## The task
Up through the line that contains "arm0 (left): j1", retype the entries exactly, beginning at the very first line.

## Information shown
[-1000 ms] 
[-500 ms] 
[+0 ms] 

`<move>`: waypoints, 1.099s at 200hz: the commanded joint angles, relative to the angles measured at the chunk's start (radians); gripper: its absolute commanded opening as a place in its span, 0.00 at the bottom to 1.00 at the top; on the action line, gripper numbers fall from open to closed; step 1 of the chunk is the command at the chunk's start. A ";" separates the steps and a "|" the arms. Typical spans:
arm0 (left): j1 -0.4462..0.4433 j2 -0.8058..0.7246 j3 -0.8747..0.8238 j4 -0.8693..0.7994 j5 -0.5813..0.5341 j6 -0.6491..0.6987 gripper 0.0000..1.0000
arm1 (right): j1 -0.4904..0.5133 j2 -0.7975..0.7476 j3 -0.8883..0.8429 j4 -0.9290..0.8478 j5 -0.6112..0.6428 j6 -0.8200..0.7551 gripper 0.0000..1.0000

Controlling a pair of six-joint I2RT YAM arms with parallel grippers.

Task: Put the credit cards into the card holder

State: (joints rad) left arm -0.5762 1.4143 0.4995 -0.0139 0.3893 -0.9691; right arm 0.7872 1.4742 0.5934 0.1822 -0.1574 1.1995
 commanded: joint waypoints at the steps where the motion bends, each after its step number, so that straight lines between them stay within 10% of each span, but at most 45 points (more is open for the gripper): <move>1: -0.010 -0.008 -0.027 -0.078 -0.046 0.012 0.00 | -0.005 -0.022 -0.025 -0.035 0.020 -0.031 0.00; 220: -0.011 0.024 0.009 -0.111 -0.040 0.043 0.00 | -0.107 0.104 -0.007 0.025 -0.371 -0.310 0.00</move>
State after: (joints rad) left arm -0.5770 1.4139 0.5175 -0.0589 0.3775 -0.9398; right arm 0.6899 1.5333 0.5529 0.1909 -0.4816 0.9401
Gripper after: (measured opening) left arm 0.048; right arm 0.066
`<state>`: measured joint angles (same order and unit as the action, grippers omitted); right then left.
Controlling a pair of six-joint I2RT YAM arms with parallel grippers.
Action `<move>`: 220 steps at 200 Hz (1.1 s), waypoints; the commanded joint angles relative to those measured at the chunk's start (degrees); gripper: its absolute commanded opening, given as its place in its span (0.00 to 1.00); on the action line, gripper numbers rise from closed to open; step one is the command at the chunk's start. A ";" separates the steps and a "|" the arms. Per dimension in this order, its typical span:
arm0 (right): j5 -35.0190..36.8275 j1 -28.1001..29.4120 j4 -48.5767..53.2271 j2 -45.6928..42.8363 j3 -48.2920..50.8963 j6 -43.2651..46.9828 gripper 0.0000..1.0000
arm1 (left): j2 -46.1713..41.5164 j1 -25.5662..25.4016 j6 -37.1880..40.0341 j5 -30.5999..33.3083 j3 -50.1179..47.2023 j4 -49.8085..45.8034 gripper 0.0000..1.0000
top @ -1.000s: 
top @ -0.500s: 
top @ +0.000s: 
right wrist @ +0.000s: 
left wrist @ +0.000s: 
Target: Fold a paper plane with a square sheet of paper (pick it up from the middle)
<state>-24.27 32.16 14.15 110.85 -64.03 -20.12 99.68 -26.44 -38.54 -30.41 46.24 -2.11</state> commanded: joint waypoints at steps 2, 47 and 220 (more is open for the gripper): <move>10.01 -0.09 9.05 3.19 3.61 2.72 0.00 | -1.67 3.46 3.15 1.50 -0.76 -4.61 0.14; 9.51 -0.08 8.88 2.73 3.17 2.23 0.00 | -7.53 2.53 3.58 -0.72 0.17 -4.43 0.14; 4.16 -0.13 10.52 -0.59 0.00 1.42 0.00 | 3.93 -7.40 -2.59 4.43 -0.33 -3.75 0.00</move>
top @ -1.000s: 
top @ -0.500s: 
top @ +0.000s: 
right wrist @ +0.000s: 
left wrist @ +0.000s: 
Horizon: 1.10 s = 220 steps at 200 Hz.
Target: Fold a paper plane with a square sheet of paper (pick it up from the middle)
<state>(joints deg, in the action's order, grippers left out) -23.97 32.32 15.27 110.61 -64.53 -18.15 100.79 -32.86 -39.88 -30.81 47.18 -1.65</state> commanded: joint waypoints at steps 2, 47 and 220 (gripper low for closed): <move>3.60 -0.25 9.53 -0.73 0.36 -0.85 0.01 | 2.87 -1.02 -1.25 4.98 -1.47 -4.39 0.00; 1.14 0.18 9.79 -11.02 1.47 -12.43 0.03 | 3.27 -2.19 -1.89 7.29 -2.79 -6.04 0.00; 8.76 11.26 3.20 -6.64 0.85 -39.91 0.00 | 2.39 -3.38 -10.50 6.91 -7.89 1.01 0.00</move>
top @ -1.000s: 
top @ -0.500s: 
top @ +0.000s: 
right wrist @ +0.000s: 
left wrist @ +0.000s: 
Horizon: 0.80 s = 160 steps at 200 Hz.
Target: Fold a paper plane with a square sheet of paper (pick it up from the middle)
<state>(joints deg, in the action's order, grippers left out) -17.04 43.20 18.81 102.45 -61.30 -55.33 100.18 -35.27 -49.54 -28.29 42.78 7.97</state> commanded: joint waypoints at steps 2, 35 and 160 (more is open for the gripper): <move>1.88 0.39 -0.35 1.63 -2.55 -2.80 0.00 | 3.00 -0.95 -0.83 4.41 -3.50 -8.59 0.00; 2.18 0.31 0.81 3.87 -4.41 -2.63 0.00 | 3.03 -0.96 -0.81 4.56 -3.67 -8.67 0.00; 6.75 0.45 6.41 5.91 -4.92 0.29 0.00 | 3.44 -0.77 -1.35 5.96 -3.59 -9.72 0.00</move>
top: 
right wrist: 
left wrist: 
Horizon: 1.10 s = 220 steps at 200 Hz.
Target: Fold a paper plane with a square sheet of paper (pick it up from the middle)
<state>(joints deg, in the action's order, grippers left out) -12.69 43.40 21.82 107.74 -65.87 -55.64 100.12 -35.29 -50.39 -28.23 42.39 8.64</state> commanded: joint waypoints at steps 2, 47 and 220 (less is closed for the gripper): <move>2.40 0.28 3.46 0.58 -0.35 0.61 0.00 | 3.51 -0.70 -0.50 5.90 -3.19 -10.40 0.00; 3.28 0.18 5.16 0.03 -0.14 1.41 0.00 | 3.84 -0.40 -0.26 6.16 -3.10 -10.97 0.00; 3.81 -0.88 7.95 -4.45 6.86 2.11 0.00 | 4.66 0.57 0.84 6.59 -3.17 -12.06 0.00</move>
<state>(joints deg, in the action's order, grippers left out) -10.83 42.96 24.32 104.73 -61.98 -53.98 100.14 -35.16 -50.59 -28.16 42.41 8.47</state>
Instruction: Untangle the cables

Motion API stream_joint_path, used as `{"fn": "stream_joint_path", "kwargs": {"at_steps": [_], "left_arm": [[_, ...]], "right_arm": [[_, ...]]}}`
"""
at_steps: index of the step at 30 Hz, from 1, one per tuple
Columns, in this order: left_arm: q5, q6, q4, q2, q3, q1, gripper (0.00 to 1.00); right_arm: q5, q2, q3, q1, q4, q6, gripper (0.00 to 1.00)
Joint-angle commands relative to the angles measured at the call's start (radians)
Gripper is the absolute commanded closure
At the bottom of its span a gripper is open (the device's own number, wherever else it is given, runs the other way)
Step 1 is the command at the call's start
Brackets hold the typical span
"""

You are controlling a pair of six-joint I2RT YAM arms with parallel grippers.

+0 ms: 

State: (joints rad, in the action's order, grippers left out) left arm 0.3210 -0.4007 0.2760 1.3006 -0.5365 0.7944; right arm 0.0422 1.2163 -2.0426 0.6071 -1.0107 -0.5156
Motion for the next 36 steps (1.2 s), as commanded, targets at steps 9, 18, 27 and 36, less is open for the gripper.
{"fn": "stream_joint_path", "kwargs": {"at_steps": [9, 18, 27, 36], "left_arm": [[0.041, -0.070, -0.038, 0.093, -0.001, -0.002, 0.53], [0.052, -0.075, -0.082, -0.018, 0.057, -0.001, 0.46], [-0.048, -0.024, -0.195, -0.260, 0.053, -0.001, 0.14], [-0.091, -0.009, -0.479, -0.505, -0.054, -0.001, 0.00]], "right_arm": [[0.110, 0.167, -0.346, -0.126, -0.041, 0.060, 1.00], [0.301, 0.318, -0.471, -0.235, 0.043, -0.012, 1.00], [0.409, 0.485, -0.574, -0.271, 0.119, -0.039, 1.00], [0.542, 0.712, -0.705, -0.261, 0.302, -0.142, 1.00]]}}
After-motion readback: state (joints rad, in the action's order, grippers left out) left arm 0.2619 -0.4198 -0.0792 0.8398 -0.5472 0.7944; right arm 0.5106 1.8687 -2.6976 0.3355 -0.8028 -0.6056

## Exercise answer
[-1000 ms] 
[-500 ms] 
[+0 ms] 

`<move>`: waypoints, 1.099s at 200hz: the commanded joint angles, relative to the angles measured at the chunk's start (radians); gripper: its absolute commanded opening as a place in its span, 0.00 at the bottom to 1.00 at the top; on the action line, gripper numbers fall from open to closed; step 1 of the chunk is the command at the chunk's start. A ";" separates the steps and a "|" the arms. Typical spans:
arm0 (left): j1 -0.4462..0.4433 j2 -0.8058..0.7246 j3 -0.8747..0.8238 j4 -0.8693..0.7994 j5 -0.5813..0.5341 j6 -0.6491..0.6987 gripper 0.0000..1.0000

This answer leaves nothing further to address.